Um calafrio transpassou minha espinha.

--- OK. Qualquer novidade, me avise.

Desliguei sem cerimônias. A sensação de quem prevê a chegada de um desastre continuava roçar minha pele, alertando-me da tempestade que se formava no horizonte. Estava preparado para outra ligação, quando o identificador de chamada acendeu a tela do celular e projetor o nome de Dorian com o apelido de "pé no saco".

Atendi de imediato, distanciando-me da comitiva que reunida comigo desdobrava-se como força tarefa a fim de encontrá-los.

--- Onde inferno vocês estão?! --- Esbravejei, com o olhar voltado para a sacada do escritório reserva que me aloquei.
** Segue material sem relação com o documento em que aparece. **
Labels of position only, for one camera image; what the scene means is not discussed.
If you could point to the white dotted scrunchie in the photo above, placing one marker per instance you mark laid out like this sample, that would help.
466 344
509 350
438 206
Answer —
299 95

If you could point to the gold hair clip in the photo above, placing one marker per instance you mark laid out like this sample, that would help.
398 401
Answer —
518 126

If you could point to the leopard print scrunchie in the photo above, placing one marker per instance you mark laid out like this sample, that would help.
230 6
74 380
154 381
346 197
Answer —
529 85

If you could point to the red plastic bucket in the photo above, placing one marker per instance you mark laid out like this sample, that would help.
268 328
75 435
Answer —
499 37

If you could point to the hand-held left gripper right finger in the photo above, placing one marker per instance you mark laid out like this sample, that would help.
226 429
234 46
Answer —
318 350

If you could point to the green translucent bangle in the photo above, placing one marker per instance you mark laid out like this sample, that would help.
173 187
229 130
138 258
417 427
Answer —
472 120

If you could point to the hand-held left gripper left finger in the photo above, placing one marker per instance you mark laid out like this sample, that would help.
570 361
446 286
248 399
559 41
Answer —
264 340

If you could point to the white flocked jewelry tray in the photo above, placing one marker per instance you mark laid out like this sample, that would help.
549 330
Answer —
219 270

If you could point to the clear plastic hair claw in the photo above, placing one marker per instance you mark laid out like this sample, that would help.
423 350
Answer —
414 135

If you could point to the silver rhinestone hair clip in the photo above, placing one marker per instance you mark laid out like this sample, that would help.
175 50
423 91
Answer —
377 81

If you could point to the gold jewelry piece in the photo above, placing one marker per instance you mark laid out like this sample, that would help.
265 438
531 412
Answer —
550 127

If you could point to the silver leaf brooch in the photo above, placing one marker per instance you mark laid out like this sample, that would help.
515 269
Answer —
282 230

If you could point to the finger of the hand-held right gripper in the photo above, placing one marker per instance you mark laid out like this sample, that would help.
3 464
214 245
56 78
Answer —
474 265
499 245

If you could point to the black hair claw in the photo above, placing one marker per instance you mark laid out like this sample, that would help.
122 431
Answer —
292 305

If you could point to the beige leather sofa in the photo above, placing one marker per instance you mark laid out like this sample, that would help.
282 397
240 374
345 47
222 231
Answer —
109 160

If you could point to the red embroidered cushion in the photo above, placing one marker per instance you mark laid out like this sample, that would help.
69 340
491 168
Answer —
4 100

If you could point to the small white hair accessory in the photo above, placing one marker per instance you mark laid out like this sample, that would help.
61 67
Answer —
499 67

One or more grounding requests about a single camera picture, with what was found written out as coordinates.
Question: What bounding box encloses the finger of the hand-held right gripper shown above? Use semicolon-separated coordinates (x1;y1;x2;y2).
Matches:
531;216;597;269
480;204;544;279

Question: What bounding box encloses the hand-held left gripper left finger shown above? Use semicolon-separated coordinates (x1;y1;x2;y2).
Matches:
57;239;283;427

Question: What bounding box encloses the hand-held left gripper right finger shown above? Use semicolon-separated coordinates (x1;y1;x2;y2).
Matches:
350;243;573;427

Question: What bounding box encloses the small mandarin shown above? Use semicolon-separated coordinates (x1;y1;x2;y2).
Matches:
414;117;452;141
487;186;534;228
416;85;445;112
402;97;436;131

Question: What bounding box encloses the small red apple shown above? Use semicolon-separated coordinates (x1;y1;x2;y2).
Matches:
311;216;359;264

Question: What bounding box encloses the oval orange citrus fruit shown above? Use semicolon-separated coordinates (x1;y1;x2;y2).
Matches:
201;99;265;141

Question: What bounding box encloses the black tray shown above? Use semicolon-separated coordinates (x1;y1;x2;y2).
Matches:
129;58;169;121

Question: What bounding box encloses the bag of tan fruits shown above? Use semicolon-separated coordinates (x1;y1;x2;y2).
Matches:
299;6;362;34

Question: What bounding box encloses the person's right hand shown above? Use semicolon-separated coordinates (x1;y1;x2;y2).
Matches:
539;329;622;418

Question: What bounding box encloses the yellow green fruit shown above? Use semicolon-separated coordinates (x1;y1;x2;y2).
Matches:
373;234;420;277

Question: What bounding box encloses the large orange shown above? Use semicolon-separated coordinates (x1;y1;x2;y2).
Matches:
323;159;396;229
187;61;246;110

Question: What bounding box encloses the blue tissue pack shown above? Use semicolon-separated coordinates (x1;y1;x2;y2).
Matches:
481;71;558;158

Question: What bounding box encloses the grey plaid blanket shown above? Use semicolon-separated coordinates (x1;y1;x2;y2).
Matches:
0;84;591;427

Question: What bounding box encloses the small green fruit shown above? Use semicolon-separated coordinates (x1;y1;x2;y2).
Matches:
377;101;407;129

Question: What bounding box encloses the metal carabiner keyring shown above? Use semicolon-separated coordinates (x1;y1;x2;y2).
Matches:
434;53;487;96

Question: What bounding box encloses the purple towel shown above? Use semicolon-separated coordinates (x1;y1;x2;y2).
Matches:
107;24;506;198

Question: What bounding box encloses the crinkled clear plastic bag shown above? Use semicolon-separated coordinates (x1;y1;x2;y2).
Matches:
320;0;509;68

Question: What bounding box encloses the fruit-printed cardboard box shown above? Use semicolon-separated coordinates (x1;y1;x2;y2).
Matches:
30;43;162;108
A vista de Los Angeles iluminada era melancólica e angustiante, enquanto o ar quente preenchia meus pulmões com baforadas escaldantes.

--- Precisamos conversar. Venha pra casa. --- A voz de Dorian era sombria como nunca havia soado.

A forma como ele enfatizou "casa" internalizou-se como veneno. E eu sabia que "casa" significava aquele lugar, aquele maldito lugar onde tudo aconteceu.

O lugar que eu nunca voltava, a primeira grande perda.

Sentia-me angustiado das fotos sorridentes, de um irmão banguela e medroso, de uma vida que parecia ter sido vivida há séculos. E para mim estava enterrada.

Não éramos os mesmo que partilhamos a casa a beira mar, nem eu e nem Dorian. Não eramos os irmão que costumávamos ser, unidos mesmo depois da primeira grande perda.

Estávamos fragmentados da sina de vermos partir um a um aqueles a quem chamamos de família. E Carol havia levado com ela o que restara daquele elo, porque a ela por alguns anos incríveis tinha sido nossa família, nosso começo.

--- Onde está Kath? --- Indaguei, sentindo as gotículas de suor brotar por sob as mãos e nuca.

--- Estou esperando, irmão.

A ligação se desfez. Era a primeira vez em anos que Dorian tinha aquelas palavras entre os lábios. E fechando os olhos por um segundo, sobre a brisa morna que soprava do mar, a imagem de um Dorian em choque, na areia, encharcado, aos soluços surgiu-me. O acidente, o mar. E nós dois na praia.

Eu estava exausto e os trovões relampeavam no céu, mas permanecíamos sentados na varanda, assistindo a cada movimento da equipe de buscas que desbravava o mar a procura de outros sobreviventes.

Dorian tomou a mão sobre a minha, agarrando-a tão fortemente que poderia doer. Seus olhos estavam inchados e seu rosto enrubescido do choro. Encarei-o desoladamente, sem esperanças, mas tive a certeza que não poderia chorar, ou ele despedaçaria até o pó.

No entanto, apertei fortemente sua mão em retribuição e encarei mais uma vez a equipe de buscas.

--- Papai e mamãe não vão voltar pra casa, irmão?

Dei um longo suspiro aquele momento, incapaz de prever o futuro, mas desesperançoso de qualquer chance remota daquele milagre.

Sorri, entretanto, incapaz de soltar sua mão gorducha e desajeitada de quem está na quarta série.

Pisquei e aquele segundo finalmente virou pó, mas eu podia lembrar exatamente do que havia dito aquela tarde tempestuosa e aquelas frases preencheram minha mente por todo caminho enquanto dirigia para casa:

--- Do que você está com medo, Dorian? Eu estou aqui com você.